━━━━━ INFORMATION SHOWN

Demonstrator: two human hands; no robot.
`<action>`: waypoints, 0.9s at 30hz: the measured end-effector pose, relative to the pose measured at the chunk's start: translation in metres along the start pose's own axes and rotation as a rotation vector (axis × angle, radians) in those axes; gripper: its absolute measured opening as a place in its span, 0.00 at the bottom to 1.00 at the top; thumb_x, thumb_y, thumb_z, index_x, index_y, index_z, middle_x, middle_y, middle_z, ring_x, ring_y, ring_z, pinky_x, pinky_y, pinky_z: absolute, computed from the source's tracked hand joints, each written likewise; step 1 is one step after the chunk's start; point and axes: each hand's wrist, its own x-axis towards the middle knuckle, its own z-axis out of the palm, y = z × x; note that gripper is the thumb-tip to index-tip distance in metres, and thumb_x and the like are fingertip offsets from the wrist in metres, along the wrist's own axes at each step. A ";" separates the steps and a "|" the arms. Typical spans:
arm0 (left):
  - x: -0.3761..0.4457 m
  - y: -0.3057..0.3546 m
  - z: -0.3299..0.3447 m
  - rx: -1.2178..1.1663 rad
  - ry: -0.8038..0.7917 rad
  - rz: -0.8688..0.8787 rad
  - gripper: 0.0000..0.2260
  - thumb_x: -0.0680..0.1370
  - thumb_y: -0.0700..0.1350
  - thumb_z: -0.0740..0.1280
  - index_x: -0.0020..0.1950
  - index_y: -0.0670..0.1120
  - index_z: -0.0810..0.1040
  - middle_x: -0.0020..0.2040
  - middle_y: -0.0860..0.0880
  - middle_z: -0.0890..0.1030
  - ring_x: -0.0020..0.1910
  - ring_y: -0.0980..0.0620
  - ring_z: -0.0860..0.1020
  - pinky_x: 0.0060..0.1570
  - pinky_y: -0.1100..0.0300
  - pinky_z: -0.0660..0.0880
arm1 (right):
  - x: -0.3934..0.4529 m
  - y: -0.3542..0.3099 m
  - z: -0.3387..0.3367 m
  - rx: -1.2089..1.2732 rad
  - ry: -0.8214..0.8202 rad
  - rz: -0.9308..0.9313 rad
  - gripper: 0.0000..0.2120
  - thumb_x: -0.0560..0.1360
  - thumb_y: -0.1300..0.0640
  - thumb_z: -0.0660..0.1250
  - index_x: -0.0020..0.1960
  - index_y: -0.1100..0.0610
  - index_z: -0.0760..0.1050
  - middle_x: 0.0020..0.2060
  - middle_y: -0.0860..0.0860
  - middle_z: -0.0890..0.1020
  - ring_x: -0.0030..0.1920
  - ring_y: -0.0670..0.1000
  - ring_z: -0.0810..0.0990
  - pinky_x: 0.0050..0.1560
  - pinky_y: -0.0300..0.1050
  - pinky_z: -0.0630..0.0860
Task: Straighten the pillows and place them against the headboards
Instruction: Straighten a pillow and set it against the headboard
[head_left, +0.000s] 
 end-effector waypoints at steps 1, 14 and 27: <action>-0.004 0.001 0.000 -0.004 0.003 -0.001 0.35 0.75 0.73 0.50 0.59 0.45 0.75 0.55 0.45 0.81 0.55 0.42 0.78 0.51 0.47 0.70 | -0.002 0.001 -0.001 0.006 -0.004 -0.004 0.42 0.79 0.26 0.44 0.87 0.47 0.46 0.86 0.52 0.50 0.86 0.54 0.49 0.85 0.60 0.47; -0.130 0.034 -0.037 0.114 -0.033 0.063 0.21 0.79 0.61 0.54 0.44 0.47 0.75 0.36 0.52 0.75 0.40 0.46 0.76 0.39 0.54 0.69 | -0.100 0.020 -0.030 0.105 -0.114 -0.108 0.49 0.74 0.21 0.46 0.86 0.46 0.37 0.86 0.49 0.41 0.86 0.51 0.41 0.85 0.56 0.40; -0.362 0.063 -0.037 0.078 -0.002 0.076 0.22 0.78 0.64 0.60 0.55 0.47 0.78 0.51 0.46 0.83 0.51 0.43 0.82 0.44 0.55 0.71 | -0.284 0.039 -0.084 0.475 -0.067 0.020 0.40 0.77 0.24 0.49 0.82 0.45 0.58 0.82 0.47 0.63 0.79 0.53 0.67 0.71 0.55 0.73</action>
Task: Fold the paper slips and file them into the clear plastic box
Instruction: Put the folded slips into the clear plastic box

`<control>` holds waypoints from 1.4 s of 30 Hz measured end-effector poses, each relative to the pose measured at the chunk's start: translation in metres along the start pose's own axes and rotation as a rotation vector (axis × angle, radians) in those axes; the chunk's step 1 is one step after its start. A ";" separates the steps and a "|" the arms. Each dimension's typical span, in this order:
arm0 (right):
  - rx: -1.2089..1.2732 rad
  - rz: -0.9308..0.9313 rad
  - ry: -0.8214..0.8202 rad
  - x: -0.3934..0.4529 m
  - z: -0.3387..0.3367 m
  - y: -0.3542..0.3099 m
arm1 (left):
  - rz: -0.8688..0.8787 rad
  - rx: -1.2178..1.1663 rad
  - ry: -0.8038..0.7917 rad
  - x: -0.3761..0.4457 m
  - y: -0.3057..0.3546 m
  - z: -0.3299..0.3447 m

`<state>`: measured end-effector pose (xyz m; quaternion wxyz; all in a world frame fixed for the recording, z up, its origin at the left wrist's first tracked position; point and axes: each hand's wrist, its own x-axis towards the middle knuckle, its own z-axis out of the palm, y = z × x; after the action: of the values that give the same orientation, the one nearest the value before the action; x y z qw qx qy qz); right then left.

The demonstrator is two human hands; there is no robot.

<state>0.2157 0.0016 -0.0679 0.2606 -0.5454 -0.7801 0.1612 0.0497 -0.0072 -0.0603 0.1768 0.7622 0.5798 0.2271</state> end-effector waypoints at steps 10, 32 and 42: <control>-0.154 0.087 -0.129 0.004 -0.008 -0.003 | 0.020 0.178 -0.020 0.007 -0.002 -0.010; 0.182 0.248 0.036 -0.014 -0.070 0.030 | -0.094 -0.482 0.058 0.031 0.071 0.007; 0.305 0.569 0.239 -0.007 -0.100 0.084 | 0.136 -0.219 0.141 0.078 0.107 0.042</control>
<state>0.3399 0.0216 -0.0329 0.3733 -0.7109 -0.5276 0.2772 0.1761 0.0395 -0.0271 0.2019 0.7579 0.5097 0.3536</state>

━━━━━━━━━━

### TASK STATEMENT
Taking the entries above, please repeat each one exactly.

### WRITTEN ANSWER
Demonstrator: two human hands; no robot.
`<action>`: waypoints, 0.9s at 30hz: the measured end-effector pose, relative to the pose measured at the chunk's start: translation in metres along the start pose's own axes and rotation as a rotation vector (axis × angle, radians) in those axes; gripper: its absolute measured opening as a place in its span, 0.00 at the bottom to 1.00 at the top; thumb_x, thumb_y, thumb_z, index_x, index_y, index_z, middle_x, middle_y, middle_z, ring_x, ring_y, ring_z, pinky_x, pinky_y, pinky_z: absolute, computed from the source's tracked hand joints, each written likewise; step 1 is one step after the chunk's start; point and axes: each hand's wrist, its own x-axis towards the middle knuckle, its own z-axis out of the palm, y = z × x; note that gripper is the thumb-tip to index-tip distance in metres, and thumb_x and the like are fingertip offsets from the wrist in metres, along the wrist's own axes at each step. A ";" separates the steps and a "|" the arms. Typical spans:
arm0 (left):
  - x: -0.3761..0.4457 m
  - y: -0.3057..0.3546 m
  - z: -0.3299..0.3447 m
  - rx: -1.2178..1.1663 rad
  - ry: -0.8038..0.7917 rad
  - rz: -0.8688..0.8787 rad
  - gripper: 0.0000..0.2260
  - thumb_x: -0.0680..0.1370
  - thumb_y: -0.0700..0.1350
  - thumb_z: -0.0740..0.1280
  - index_x: -0.0020..0.1950
  - index_y: -0.0670..0.1120
  - index_z: -0.0810..0.1040
  - middle_x: -0.0020..0.2040
  - middle_y: -0.0860..0.0880
  - middle_z: -0.0890..0.1030
  - ring_x: -0.0020..0.1910
  - ring_y: -0.0980..0.0620
  - ring_z: -0.0860..0.1020
  - pinky_x: 0.0060..0.1570
  - pinky_y: -0.1100..0.0300
  - pinky_z: -0.0660..0.0880
arm1 (right):
  - x: -0.3934..0.4529 m
  - y: -0.3542..0.3099 m
  - z: -0.3387..0.3367 m
  - rx: -1.2089..1.2732 rad
  - ry: -0.8214..0.8202 rad
  - rz: -0.9308..0.9313 rad
  - gripper: 0.0000..0.2120
  - thumb_x: -0.0560..0.1360
  - thumb_y: -0.1300..0.0640
  - thumb_z: -0.0660..0.1250
  - index_x: -0.0020..0.1960
  - index_y: -0.1100..0.0610
  - index_z: -0.0760..0.1050
  - middle_x: 0.0020..0.2060
  - middle_y: -0.0860..0.0860
  - middle_z: -0.0890..0.1020
  - ring_x: -0.0030..0.1920
  - ring_y: -0.0670..0.1000
  - ring_z: -0.0810..0.0990
  - pinky_x: 0.0050..0.1560
  - pinky_y: -0.0300..0.1050
  - pinky_z: -0.0630..0.0860
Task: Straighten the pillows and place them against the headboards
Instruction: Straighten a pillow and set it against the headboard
[head_left, +0.000s] 
 end-effector waypoints at steps 1, 14 and 27: <action>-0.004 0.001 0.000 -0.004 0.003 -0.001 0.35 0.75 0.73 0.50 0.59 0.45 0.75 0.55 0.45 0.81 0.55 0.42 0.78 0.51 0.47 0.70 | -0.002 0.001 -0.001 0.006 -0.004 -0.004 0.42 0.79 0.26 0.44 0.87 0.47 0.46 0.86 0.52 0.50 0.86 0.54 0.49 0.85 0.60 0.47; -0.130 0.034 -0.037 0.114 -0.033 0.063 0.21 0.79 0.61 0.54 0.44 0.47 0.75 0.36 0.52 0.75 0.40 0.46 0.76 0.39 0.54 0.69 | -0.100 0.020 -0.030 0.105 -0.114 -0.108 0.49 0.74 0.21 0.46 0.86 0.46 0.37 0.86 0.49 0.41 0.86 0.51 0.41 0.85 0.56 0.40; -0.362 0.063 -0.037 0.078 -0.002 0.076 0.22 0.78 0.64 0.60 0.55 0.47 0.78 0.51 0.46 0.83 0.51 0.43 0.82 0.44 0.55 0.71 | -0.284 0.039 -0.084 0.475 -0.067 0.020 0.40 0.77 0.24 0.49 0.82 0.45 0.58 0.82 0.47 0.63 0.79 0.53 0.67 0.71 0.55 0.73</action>
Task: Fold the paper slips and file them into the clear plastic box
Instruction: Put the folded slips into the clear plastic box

`<control>` holds waypoints from 1.4 s of 30 Hz measured end-effector poses, each relative to the pose measured at the chunk's start: translation in metres along the start pose's own axes and rotation as a rotation vector (axis × angle, radians) in those axes; the chunk's step 1 is one step after its start. A ";" separates the steps and a "|" the arms. Each dimension's typical span, in this order:
arm0 (right):
  - rx: -1.2089..1.2732 rad
  - rz: -0.9308..0.9313 rad
  - ry: -0.8214..0.8202 rad
  - x: -0.3934..0.4529 m
  - z: -0.3387..0.3367 m
  - y: -0.3542..0.3099 m
arm1 (left):
  - rz: -0.8688..0.8787 rad
  - rx: -1.2178..1.1663 rad
  - ry: -0.8038..0.7917 rad
  - x: -0.3761..0.4457 m
  - y: -0.3057..0.3546 m
  - z: -0.3299..0.3447 m

`<state>`: measured end-effector pose (xyz m; quaternion wxyz; all in a world frame fixed for the recording, z up, its origin at the left wrist's first tracked position; point and axes: each hand's wrist, its own x-axis towards the middle knuckle, its own z-axis out of the palm, y = z × x; after the action: of the values that give the same orientation, the one nearest the value before the action; x y z qw qx qy qz); right then left.

The demonstrator is two human hands; there is no robot.

<state>0.2157 0.0016 -0.0679 0.2606 -0.5454 -0.7801 0.1612 0.0497 -0.0072 -0.0603 0.1768 0.7622 0.5798 0.2271</state> end-effector waypoints at steps 10, 32 and 42: <control>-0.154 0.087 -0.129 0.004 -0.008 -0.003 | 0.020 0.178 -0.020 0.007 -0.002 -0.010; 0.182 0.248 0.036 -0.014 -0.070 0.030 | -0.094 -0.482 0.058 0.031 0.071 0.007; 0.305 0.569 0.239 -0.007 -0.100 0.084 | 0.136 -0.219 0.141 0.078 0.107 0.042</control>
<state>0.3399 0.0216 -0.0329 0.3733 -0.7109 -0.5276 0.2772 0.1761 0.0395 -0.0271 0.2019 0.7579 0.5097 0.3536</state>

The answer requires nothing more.